Island Mexican Store had a very successful year as well, having expanded to a new, larger facility and earning a local business award. Proprietor, Dave Peters said he was grateful for the support from his customers over the past year.
“It was a very good year and in 2015, I hope for more of the same customer support that we received last year,” said Penner.
Reg Robey of Robey’s Welding said 2014 was a busy year for his agriculture equipment repair business.
“We are always steady, always busy and it pretty much stays that way year in and year out. We have a good customer base who are always very supportive. If they wreck it, we fix it. So, we are hoping for another great year in the Ag repair business.”
Frank Wiebe from Bow Island Farm Centre said 2014 was one of their best years on record and was hopeful for more of the same in the coming year.
“2014 was great for us. It was one of the best years we ever had. I am really thankful for all the support and look forward to 2015,” said Wiebe.
Ken Thompson of Thompson Foods in Foremost reflected the comments of the other business people and said local customer support made all the difference in 2014.
“I really appreciate all of our loyal customers,” he said.
What the weather brings early in the new year will have a great influence in the start of the growing season and local small businesses will take the trickle down effect, whether it is good or bad.
Many small and medium-sized businesses, particular those that are spin-off operations for the oil and gas industry have been closely watching the plunging oil prices as OPEC remains adamant on flooding the market while demand is low. Most companies are shelving upcoming projects, cutting spending, and only going forward with current projects.
Municipalities, such as Bow Island are also expecting to see less funding for projects and are making necessary adjustments to soften the blow.
“We all know the provincial treasury is taking a big hit on the revenue side. This will affect the flow of some of the grants that the Town and local organizations apply for every year,” said Bow Island mayor Gordon Reynolds in his Mayor’s Notes to the community.
While the Town will continue with some of its projects and upgrades, no large projects are being planned at this time.
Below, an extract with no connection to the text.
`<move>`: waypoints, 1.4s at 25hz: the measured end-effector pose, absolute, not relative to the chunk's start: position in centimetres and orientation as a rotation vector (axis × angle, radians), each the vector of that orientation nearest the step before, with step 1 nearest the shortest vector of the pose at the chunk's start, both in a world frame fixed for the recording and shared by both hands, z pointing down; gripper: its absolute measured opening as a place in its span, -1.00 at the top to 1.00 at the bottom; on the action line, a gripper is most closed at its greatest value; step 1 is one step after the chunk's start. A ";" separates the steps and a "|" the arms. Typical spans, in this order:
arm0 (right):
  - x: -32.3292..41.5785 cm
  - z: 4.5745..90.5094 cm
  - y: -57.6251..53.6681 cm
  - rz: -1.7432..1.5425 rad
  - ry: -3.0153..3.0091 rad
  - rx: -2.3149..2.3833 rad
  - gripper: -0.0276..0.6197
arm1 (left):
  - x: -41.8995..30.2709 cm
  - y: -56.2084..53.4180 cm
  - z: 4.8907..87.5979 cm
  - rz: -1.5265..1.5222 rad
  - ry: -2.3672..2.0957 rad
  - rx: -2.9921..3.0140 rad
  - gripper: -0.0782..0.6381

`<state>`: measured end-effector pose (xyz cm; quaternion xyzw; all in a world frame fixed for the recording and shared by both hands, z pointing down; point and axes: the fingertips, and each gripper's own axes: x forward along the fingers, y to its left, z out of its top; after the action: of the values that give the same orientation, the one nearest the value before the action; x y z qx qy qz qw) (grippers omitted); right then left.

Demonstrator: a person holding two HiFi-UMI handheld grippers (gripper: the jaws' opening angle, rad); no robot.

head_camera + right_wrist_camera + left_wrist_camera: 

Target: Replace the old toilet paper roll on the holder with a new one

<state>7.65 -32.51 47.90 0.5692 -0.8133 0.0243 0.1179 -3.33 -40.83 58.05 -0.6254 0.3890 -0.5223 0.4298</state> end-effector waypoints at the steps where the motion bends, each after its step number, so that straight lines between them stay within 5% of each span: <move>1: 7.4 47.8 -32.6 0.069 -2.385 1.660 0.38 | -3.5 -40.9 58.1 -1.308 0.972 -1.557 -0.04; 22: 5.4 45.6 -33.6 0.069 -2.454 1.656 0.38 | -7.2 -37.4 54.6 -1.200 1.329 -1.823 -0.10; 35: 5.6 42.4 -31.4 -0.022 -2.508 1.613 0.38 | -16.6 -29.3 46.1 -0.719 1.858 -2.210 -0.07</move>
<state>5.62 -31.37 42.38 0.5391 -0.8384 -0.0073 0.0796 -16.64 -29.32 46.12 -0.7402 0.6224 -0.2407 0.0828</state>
Nor will the Town be borrowing money or depleting their reserve money.
Reynolds also commented on how the downturn in the oil industry is impacting some local businesses.
“Some of these operations are supplying the oil patch with products and services and will likely see a slowdown which will create a ripple through our local economy,” said Reynolds.
Some local businesses, Reynolds noted, are diversifying their operations to get through the downturn in the oil industry.
What lies ahead for the next 12 months for local business will certainly depend on whether the taps are turned on from above or when OPEC decides to tighten the taps on the oil production (although they indicated at a meeting in November, they were not planning on doing so in the next few months).
Good or bad, small business in southeast Alberta is ready to take on 2015.